**What is being asked:** Copy from the first line below down to and including the line with "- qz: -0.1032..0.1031". Skip the pictures.

**Data segment:**
┌──

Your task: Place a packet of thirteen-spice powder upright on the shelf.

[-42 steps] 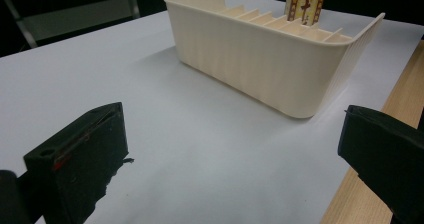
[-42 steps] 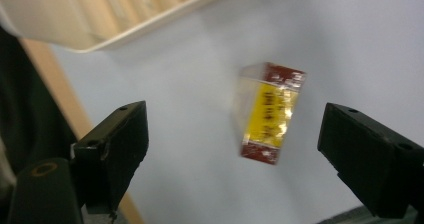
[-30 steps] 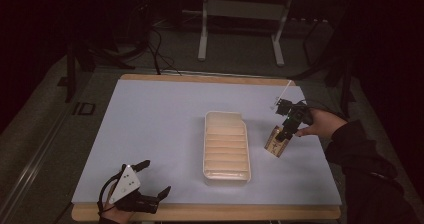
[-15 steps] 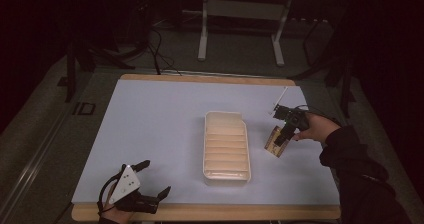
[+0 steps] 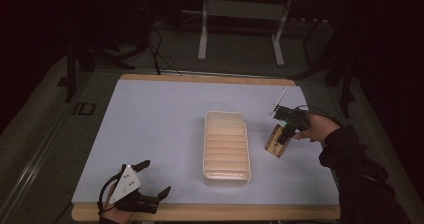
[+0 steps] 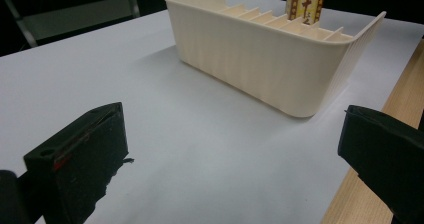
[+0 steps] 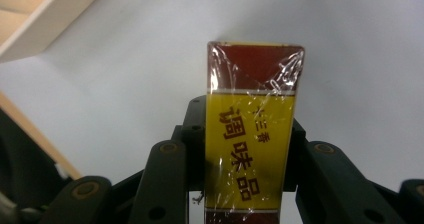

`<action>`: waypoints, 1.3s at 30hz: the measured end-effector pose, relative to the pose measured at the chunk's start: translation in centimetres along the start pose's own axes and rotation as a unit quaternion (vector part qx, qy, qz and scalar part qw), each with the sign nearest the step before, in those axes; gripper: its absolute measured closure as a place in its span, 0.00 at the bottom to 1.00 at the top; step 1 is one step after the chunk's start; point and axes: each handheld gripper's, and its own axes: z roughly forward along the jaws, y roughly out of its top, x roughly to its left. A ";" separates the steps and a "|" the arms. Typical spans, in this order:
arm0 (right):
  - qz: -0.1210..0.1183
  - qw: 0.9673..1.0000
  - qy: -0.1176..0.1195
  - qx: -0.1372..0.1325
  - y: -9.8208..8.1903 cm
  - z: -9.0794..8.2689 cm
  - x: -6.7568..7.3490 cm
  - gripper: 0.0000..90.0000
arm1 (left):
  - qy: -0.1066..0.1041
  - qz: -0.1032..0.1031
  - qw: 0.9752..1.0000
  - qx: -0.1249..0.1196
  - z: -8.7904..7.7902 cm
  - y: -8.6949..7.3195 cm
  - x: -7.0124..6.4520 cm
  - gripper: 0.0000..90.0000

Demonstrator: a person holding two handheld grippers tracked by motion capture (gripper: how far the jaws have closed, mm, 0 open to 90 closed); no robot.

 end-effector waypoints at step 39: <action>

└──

**Result of this task:**
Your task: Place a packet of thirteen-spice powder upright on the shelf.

[-42 steps] 
[-42 steps] 
[-30 steps] 
[-15 steps] 
[+0 steps] 
[+0 steps] 
[+0 steps] 

`<action>`: waypoints, 1.3s at 30hz: the measured end-effector pose, relative to the pose measured at the chunk's start: translation in centimetres along the start pose's own axes and rotation as a unit quaternion (vector part qx, qy, qz and scalar part qw), each with the sign nearest the step before, in those axes; gripper: its absolute measured closure as a place in its span, 0.00 at the bottom to 1.00 at the top; step 1 is one step after the chunk's start; point and axes: each handheld gripper's, and its own axes: z roughly forward along the jaws, y roughly out of its top, x roughly to its left. A ";" separates the steps and a "|" the arms. Typical spans, in this order:
arm0 (right):
  - qz: -0.1210..0.1183
  - qw: 0.9673..1.0000
  - qy: -0.1176..0.1195
  - qx: -0.1372..0.1325
  - y: -9.8208..8.1903 cm
  - z: -9.0794..8.2689 cm
  - x: -6.7568..7.3490 cm
  - gripper: 0.0000..90.0000
arm1 (left):
  - qy: -0.1066..0.1041
  - qz: -0.1032..0.1031

Exercise complete, with nothing further to add.